- Origin: Japan
- Genres: Screamo
- Years active: 1999-present

= Nitro Mega Prayer =

Japanese screamo band

Nitro Mega Prayer is a screamo band from Japan, formed in 1999. They are best known for their 2005 release "Songs of Hypocrisy", as well as concert tours in the US and Japan.

== Background ==
They started in January 1999 with Nakano (vocals), and Amano (guitar). They became a quintet with the introduction of Shimeda (guitar), Atsushi (bass), and Rinta (drums) in December 2000. Their intense and energetic live performances are characteristic of the Japanese screamo sound.

==Discography and tour ==
In 2005, they finished a CD titled "Songs of Hypocrisy" in which the sound quality is much improved over their previous albums.

2005 brought a split CD with the Philadelphia screamo / chaotic hardcore band Balboa, which was released on Theory and Practice Records of Japan. Later both bands toured Japan together, including dates with Killie, Dipleg, 1000 Travels of Jawaharlal, Enslave, and Endzweck. This split CD showcased Nitro Mega Prayer's expansion of the Japanese screamo sound by incorporating electronic sounds and samples into the intricate mix of caustic screamo.

In March 2006, Nitro Mega Prayer completed on an East Coast tour of the United States with Balboa, and received critical acclaim for their "off the hook" performances. The Japanese only split saw official state-side release by Chicago indie label Forge Again Records.
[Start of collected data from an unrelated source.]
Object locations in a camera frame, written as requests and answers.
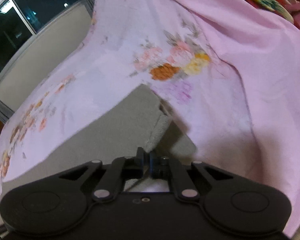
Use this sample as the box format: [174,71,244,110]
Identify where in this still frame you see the grey pants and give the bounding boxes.
[2,85,196,193]

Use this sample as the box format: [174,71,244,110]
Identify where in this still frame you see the pink floral bed sheet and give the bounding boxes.
[0,0,300,236]

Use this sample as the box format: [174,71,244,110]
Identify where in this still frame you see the left grey curtain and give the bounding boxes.
[0,100,14,124]

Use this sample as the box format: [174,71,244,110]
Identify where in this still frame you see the sliding glass window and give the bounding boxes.
[0,0,81,83]
== Lyrical content and influence ==
Nitro Mega Prayer were influenced by the late 90s early 2000s hardcore/punk bands from Tokyo and Sapporo(Swipe, there is a light that never goes out, Nine Days Wonder, The Sun, Tiala, 100 Lots, Kulara) putting them in the second generation of Japanese bands that had been influenced by the Gravity Records, Dischord (Revolution Summer Era) and Ebulltion Records Sound of the 90's.